27 『明るく元気な女の子』
◇
「おはようございます!」
「あら、おはよう。あなた見掛けない顔ね。新入りかしら?」
「はい! 本日より、清夏宮の下女として働くことになりました。どうぞよろしくお願い致します!」
正しくは『本日より』ではなく『本日のみ』。というわけで今日、蓮華は予定通り清夏宮に下女として忍び込んでいた。芙蓉は蓮華同様、侍女の数が少ないので侍女に扮すれば一瞬でバレてしまう。しかし妃付きではなく、宮廷で雇われた下女は正確に管理できないほどの人数になる。つまり、良くも悪くも簡単に紛れ込めてしまうというわけだ。
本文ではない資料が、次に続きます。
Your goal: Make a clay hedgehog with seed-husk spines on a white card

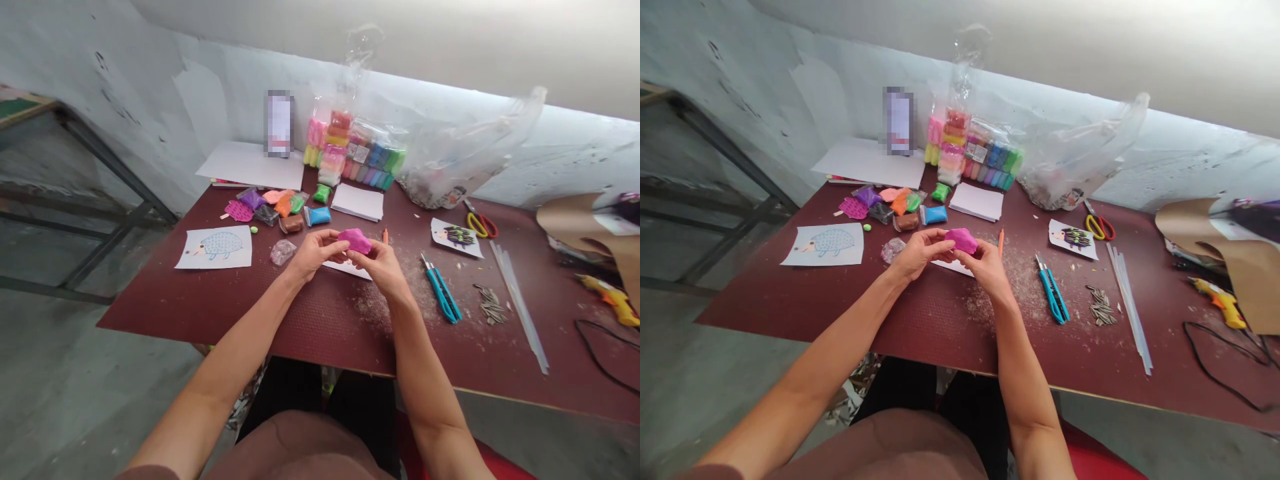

「よろしく。私は淑妃様の宮で働く下女を取り仕切っている者よ。では早速だけど、あの辺りの植物の手入れをお願いするわ。今日は庭師が休みなの」
「分かりました!」
あの辺り、と言って彼女が指し示したのは例の花畑だ。姿を消して今も傍にいてくれる霜が先ほど教えてくれた。驚くほどに都合良く事が運んでいる。
下女としての蓮華のコンセプトは『明るく元気な女の子』だ。つまり、『お淑やかな貴妃』という仮面を思い切り剥しているだけ。それでも貴妃としての振る舞いは霜のお墨付きなので、こうして妃らしさのないテンションの方がバレないのは間違いない。
「ねぇ、霜。わたくしは運が良いと思わない?」
『たしかにな。ただ、あの場所を担当するのは蓮華だけではなさそうだ。気を付けろ』
「ええ」
倉庫に手入れ用のハサミや農薬等を取りに行き、清夏宮の門からは見えない場所にある花畑へ向かう。
四夫人は四季を司る存在でもある。禁色や宮の名がそれを思わせるのと同じように、庭園の植物もその象徴する季節のものばかりだ。今の季節なら最も華やかなのは蓮華の春麗宮だろう。華やかさを演出するため、美しい植物自体は季節問わず見ることができるけれど。
「たしか、森とお花畑の境目付近よね……」
同じ場所の担当であろう、他の下女に挨拶をしながら目的地へ足を運ぶ。そこでは遠くからでも分かるほど、全員大きな悲鳴を上げながら作業をしていた。芙蓉でなければとっくに叱られていると思う。彼女達は一体何をしているのか……
四夫人の宮の下女を任されたというのに、誇りやプライドはないのかと呆れた感情を持ちつつ、表面上は笑顔のままで彼女達に近付く。三……四人ほどだろうか。まだ蓮華の存在に気が付かない。
「おはようございます」
「きゃあああっ! ちょっと、こっちに来ないで……っ!」
「皆様おはようございます! いいお天気ですね! 何をなさっているのですか!?」
バタバタと、道具を持ったまま走り回って。蓮華の声掛けにも気付かず。
失礼だが、芙蓉は淑妃としてこのような状況を見逃して良いのだろうか? 身内だけならいざ知らず、自身が招いた客人にこのような姿を見られてしまっては淑妃の品位が落ちるだろうに。
「あっ、お、おはよう……!」
「今日は天気がいいでしょう!? だからこのエリア、いつも以上に虫が多くて!」
「毎日こんなに騒いでいるわけではないのよ!?」
……なるほど。蓮華が考えていた品位やら何やらは、彼女達も良く理解しているらしい。それなら我慢すべきと言いたいところだが、手を動かしているだけ偉いのかもしれない。蓮華に虫が嫌いな人の気持ちなど分かりはしないが。